Leave out the pictures, and retype only the lines from the beginning of the material through the line that contains "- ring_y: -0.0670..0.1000", including both.
▼▼▼
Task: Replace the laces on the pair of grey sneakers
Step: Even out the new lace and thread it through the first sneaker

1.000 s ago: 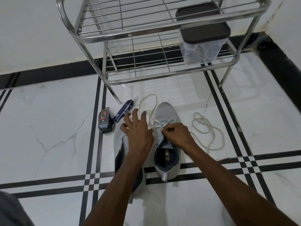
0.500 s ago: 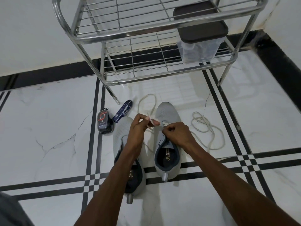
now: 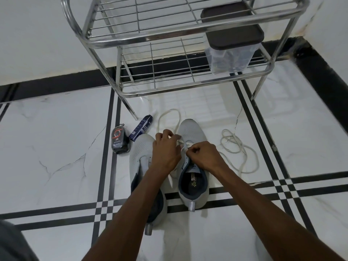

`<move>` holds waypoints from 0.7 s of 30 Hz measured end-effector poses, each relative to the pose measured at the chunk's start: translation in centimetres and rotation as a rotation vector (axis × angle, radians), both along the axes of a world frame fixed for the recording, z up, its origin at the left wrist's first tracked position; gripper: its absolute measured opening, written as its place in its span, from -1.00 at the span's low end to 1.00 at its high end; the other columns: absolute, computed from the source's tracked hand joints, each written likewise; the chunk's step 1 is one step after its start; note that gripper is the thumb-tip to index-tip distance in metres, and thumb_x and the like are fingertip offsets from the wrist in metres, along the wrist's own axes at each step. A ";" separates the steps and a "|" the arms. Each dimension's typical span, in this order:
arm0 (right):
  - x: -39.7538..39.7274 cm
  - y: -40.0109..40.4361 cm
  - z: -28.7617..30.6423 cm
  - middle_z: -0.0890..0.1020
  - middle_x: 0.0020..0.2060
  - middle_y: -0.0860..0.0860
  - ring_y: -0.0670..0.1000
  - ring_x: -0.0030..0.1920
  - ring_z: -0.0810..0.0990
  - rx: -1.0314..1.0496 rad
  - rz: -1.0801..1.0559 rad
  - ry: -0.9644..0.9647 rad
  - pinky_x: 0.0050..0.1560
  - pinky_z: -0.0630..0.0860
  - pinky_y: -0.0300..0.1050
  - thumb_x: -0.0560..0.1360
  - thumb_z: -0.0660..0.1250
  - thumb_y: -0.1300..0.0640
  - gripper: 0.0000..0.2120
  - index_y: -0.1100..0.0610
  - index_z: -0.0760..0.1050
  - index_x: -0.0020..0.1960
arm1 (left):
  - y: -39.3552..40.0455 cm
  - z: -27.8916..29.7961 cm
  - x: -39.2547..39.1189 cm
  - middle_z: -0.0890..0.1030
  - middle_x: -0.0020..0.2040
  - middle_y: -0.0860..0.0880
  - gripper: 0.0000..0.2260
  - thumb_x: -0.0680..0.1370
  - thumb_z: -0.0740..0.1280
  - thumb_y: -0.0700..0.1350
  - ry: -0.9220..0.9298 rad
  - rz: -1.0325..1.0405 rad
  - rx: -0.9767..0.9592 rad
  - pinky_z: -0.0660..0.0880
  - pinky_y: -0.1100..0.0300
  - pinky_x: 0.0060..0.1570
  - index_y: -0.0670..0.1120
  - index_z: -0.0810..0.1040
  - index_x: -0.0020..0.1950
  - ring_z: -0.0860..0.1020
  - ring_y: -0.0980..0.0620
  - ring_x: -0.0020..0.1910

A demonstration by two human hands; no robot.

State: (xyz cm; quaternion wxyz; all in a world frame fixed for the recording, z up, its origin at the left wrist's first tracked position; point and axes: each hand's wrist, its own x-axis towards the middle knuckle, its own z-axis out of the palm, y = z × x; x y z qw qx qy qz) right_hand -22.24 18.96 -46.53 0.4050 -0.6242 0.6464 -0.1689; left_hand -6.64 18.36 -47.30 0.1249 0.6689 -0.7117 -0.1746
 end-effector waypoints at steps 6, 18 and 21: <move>-0.4 -0.8 0.3 0.69 -0.31 -0.03 -0.03 -0.20 0.65 0.048 0.064 0.088 -0.17 0.54 -0.17 0.52 0.36 0.06 -0.76 0.14 0.69 -0.25 | 0.1 0.1 0.5 0.46 0.22 -0.05 -0.72 0.65 0.22 0.07 -0.105 0.084 0.142 0.22 -0.07 0.22 -0.08 0.64 0.05 0.30 -0.14 0.31; 1.7 -5.4 5.0 0.69 -0.30 -0.03 -0.13 -0.35 0.57 0.216 0.381 -0.204 -0.36 0.45 -0.31 0.62 0.30 0.10 -0.82 0.02 0.67 -0.05 | 0.4 9.8 6.3 0.54 -0.30 0.07 -0.69 0.69 0.21 -0.03 0.608 0.292 0.038 0.41 0.22 0.00 -0.13 0.52 -0.20 0.50 0.35 -0.30; 0.3 -7.2 3.6 0.71 -0.05 0.12 0.06 -0.04 0.67 0.117 -0.015 -0.090 -0.15 0.50 -0.26 0.54 0.30 0.29 -0.76 0.13 0.64 0.14 | 0.2 9.1 9.2 0.52 -0.36 0.06 -0.63 0.65 0.15 0.14 0.549 0.297 0.057 0.34 -0.03 0.02 -0.03 0.47 -0.26 0.48 0.11 -0.32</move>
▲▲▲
> Answer for the task
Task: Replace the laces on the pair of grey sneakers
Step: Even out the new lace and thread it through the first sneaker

1.000 s ago: 
0.500 s ago: 
now: 

`<move>` holds waypoints from 0.7 s of 30 Hz measured end-effector poses, each relative to the pose measured at the chunk's start: translation in centimetres and rotation as a rotation vector (axis × angle, radians), both along the axes of a world frame fixed for the recording, z up, its origin at the left wrist's first tracked position; gripper: its absolute measured opening, written as its place in its span, from -1.00 at the span's low end to 1.00 at its high end; the other columns: absolute, computed from the source's tracked hand joints, each written likewise; the chunk's step 1 is one step after its start; note that gripper is the thumb-tip to index-tip distance in metres, and thumb_x and the like are fingertip offsets from the wrist in metres, along the wrist's own axes at each step. A ";" separates the steps and a "|" the arms. Each dimension's typical span, in this order:
arm0 (right):
  - x: -39.7538..39.7274 cm
  - y: -40.0109..40.4361 cm
  - z: -28.7617..30.6423 cm
  - middle_z: -0.0890..0.1020
  - middle_x: 0.0020..0.2060
  - middle_y: -0.0860..0.0860
  - ring_y: -0.0670..0.1000

That concludes the output.